[Start of Attachment]

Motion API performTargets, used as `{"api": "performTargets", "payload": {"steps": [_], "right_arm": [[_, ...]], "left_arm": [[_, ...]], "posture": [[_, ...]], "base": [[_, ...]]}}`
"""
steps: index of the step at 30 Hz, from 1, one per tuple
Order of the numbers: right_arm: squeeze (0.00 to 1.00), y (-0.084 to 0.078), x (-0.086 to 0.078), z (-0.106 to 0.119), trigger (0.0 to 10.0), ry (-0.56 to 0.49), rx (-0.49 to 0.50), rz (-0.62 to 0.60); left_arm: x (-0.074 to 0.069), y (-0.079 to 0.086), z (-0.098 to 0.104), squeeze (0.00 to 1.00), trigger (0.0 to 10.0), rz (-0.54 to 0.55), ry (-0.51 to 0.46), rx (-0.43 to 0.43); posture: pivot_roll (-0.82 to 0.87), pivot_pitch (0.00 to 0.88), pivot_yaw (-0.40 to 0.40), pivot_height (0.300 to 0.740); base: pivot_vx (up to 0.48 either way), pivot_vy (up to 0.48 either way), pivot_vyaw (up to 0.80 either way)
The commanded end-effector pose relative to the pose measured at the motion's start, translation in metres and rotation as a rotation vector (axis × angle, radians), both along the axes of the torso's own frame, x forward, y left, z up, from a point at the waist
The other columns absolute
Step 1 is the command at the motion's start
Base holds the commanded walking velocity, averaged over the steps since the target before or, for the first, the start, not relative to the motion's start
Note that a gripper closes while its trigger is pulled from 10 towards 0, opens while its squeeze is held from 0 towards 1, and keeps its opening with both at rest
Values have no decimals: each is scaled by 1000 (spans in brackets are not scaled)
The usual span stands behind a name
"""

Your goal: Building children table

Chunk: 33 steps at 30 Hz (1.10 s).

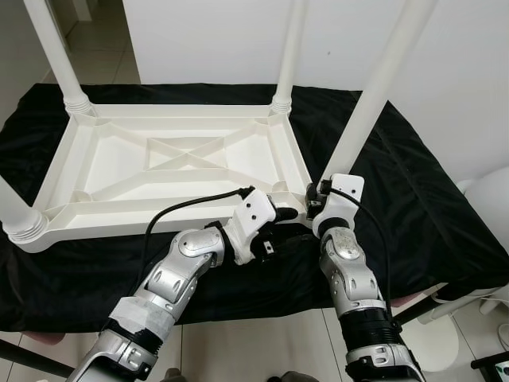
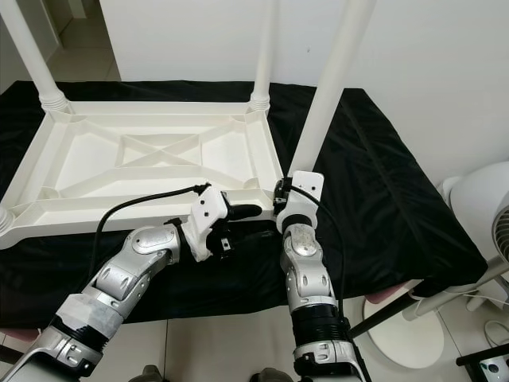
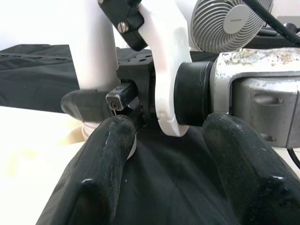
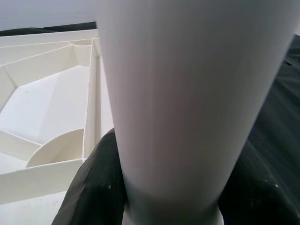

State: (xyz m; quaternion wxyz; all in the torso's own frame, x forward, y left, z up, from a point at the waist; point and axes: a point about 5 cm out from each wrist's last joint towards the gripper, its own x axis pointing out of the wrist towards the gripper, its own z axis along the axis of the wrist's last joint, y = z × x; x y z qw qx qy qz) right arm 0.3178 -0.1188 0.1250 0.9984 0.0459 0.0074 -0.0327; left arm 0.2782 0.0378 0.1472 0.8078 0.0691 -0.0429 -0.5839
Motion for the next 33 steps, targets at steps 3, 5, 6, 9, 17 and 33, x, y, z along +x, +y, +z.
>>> {"api": "performTargets", "payload": {"steps": [3, 5, 6, 9, 17, 33], "right_arm": [[149, 1, -6, -8, 10000, 48, 9, 13], [1000, -2, -6, -6, 10000, 42, 15, 4], [1000, -2, -6, -6, 10000, 42, 15, 4], [1000, -3, -7, -1, 10000, 13, 38, 34], [0, -16, -14, 0, 10000, -10, -33, 167], [0, -74, -18, -6, 10000, -2, -201, 519]], "left_arm": [[-4, -2, -2, 0, 10000, -52, 11, 17], [-3, -3, -2, 0, 10000, -51, 11, 17], [-3, -3, -2, 0, 10000, -51, 11, 17], [-3, -3, -2, 0, 10000, -50, 10, 15], [-3, -3, -1, 0, 10000, -47, 9, 16], [-3, 0, -2, 0, 10000, -41, 8, 23]], "posture": [[19, 0, -47, 740], [19, 0, -48, 740], [19, 0, -48, 740], [19, 0, -50, 740], [20, 0, -50, 740], [36, 0, -58, 740]], "base": [[0, 0, 0], [0, 0, 0], [0, 0, 0], [0, 0, 0], [0, 0, 0], [0, 0, 0]]}}
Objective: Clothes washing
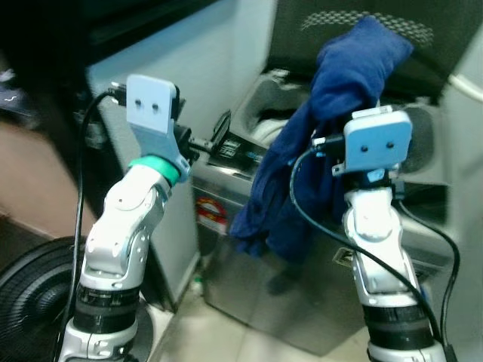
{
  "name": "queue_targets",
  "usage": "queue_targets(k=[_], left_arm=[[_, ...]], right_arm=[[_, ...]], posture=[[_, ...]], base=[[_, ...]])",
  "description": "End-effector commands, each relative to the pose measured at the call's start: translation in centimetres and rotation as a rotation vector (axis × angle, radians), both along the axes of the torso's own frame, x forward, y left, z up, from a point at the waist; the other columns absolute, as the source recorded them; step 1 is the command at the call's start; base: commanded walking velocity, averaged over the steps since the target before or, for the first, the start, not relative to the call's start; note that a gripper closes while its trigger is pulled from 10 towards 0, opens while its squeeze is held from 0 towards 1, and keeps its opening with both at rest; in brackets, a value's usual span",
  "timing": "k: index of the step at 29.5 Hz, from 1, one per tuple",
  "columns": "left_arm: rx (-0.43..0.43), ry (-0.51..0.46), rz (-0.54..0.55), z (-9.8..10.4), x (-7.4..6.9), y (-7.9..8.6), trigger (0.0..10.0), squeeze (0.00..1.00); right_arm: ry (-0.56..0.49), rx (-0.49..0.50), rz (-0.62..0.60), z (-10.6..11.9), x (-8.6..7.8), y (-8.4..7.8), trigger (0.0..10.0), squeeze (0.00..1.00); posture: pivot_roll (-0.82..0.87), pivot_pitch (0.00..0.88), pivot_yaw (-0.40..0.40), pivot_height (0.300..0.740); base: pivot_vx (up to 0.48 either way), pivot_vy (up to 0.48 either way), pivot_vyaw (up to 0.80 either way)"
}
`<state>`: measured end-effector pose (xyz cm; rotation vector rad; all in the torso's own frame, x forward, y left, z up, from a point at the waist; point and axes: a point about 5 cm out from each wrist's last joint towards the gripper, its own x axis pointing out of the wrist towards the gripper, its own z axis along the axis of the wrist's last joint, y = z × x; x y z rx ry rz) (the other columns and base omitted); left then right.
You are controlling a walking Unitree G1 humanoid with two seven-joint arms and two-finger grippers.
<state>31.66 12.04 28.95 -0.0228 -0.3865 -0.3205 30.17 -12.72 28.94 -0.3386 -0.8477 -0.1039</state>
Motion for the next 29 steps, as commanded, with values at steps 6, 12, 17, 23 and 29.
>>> queue_targets(k=[6,12,17,23,29], left_arm=[[-0.003,0.012,0.009,-0.3,-0.1,0.1,10.0,0.0],[-0.004,0.015,0.011,-0.4,0.0,0.1,10.0,0.0],[0.0,0.011,0.021,-0.3,0.0,0.1,10.0,0.0],[-0.006,-0.013,0.04,-0.1,0.0,0.3,10.0,0.0],[-0.009,-0.024,0.065,0.0,0.0,0.4,10.0,0.0]], right_arm=[[0.017,0.065,0.041,-0.1,-0.1,0.4,10.0,0.0],[0.036,0.084,0.045,-0.3,0.1,0.4,10.0,0.0],[0.065,0.123,0.047,-0.7,0.4,0.1,10.0,0.0],[0.09,0.127,0.061,-1.0,0.6,0.2,10.0,0.0],[0.131,0.11,0.108,-1.9,0.7,1.0,10.0,0.0]], posture=[[0.09,0.0,0.053,0.733],[0.09,0.0,0.051,0.733],[0.09,0.0,0.05,0.733],[0.09,0.0,0.05,0.733],[0.09,0.0,0.05,0.733]], base=[[0.0,0.0,-0.8],[0.0,0.0,-0.8],[0.0,0.0,-0.8],[0.16,0.0,-0.53],[0.48,0.0,0.0]])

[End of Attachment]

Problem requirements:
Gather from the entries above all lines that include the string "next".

Exercise output:
Motion for the next 33 steps, targets at steps 3, 5, 6, 9, 17 and 33, x, y, z along +x, +y, +z.
Motion for the next 29 steps, as commanded, with values at steps 6, 12, 17, 23 and 29.

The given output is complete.